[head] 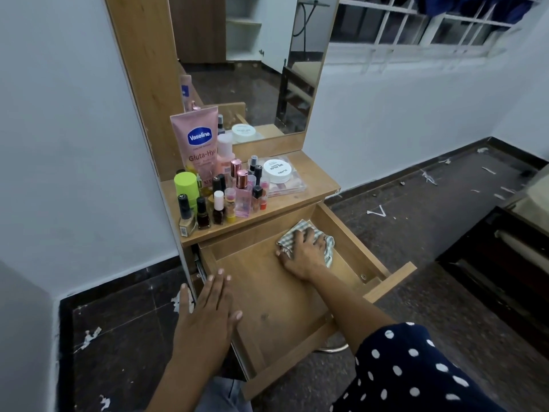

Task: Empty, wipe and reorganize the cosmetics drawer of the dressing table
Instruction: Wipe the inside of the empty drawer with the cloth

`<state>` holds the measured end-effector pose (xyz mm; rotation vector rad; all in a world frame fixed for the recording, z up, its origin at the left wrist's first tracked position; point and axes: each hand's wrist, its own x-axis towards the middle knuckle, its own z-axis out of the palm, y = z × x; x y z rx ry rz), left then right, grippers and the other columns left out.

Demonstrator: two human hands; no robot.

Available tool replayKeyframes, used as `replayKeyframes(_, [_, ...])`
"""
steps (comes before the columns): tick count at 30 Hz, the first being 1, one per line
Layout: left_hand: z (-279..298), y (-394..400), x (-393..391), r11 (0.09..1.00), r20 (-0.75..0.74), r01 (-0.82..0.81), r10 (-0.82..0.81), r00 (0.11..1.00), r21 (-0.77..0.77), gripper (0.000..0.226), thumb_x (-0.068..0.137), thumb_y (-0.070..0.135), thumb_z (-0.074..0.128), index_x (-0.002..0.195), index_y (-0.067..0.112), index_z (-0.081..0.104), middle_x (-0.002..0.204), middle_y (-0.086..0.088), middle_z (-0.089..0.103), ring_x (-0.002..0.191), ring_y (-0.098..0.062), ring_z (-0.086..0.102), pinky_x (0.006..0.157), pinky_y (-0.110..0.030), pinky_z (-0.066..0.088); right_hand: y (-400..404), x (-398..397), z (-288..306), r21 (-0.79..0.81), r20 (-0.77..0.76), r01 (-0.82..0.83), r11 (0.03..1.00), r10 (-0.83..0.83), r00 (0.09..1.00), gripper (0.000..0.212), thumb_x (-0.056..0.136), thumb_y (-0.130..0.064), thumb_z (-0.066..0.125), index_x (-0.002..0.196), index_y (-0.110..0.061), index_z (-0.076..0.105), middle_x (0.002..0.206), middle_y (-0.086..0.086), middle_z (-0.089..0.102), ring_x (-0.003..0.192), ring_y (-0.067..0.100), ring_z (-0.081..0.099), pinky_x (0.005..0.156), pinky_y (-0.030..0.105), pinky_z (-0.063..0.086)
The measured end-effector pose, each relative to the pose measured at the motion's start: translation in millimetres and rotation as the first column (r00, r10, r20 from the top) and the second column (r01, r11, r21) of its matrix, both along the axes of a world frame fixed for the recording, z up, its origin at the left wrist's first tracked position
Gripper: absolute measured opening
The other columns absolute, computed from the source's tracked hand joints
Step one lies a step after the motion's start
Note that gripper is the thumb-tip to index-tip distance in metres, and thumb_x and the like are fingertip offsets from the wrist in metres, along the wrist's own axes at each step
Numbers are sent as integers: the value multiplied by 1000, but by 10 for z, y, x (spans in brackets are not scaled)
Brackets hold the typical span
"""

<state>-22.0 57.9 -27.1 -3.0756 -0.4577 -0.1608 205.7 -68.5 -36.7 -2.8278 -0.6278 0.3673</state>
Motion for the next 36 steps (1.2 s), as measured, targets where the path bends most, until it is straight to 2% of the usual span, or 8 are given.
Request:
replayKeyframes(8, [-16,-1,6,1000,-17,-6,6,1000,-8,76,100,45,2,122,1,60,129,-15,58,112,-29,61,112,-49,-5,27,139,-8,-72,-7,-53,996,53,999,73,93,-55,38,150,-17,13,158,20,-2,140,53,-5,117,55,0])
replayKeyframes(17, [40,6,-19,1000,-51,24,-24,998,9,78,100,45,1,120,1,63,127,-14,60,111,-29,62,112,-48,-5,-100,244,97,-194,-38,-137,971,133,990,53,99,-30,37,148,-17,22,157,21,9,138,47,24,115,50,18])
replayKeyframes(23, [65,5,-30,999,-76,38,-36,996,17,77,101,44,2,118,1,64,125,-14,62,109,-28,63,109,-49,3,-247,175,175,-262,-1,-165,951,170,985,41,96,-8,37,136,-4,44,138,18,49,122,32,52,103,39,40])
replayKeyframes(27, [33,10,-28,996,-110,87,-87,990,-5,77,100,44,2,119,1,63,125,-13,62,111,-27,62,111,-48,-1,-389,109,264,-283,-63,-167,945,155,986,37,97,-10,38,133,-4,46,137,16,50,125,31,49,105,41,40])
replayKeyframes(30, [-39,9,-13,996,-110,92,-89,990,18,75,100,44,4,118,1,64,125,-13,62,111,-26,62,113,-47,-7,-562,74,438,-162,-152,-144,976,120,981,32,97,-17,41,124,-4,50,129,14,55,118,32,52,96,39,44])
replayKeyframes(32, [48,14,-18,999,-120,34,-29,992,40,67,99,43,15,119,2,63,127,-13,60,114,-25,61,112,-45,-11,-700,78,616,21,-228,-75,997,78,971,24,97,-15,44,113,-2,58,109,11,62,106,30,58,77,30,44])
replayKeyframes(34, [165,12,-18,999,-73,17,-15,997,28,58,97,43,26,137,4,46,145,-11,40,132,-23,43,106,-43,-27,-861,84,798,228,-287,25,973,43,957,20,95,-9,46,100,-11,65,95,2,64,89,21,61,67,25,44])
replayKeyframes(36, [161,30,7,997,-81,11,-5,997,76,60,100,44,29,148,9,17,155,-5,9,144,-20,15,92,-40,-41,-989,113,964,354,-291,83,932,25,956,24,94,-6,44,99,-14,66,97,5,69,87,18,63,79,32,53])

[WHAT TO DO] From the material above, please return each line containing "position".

[ANSWER BOX]
`<state>` holds the measured end-effector pose (xyz mm; rotation vector rad; all in a world frame fixed for the recording, z up, its origin at the left wrist's first tracked position; point and axes: each hand's wrist, its own x-axis towards the middle knuckle, its own z-axis out of the palm, y = z × x; x y z rx ry rz), left then right, grippers and the other columns left out.
The measured end-effector pose, each relative to the pose measured at the motion's start: translation in millimetres and rotation as the first column (r00, r10, r20 from the top) and the second column (r01, r11, r21) of its matrix, both along the axes of a world frame fixed for the recording, z up, its origin at the left wrist's first tracked position

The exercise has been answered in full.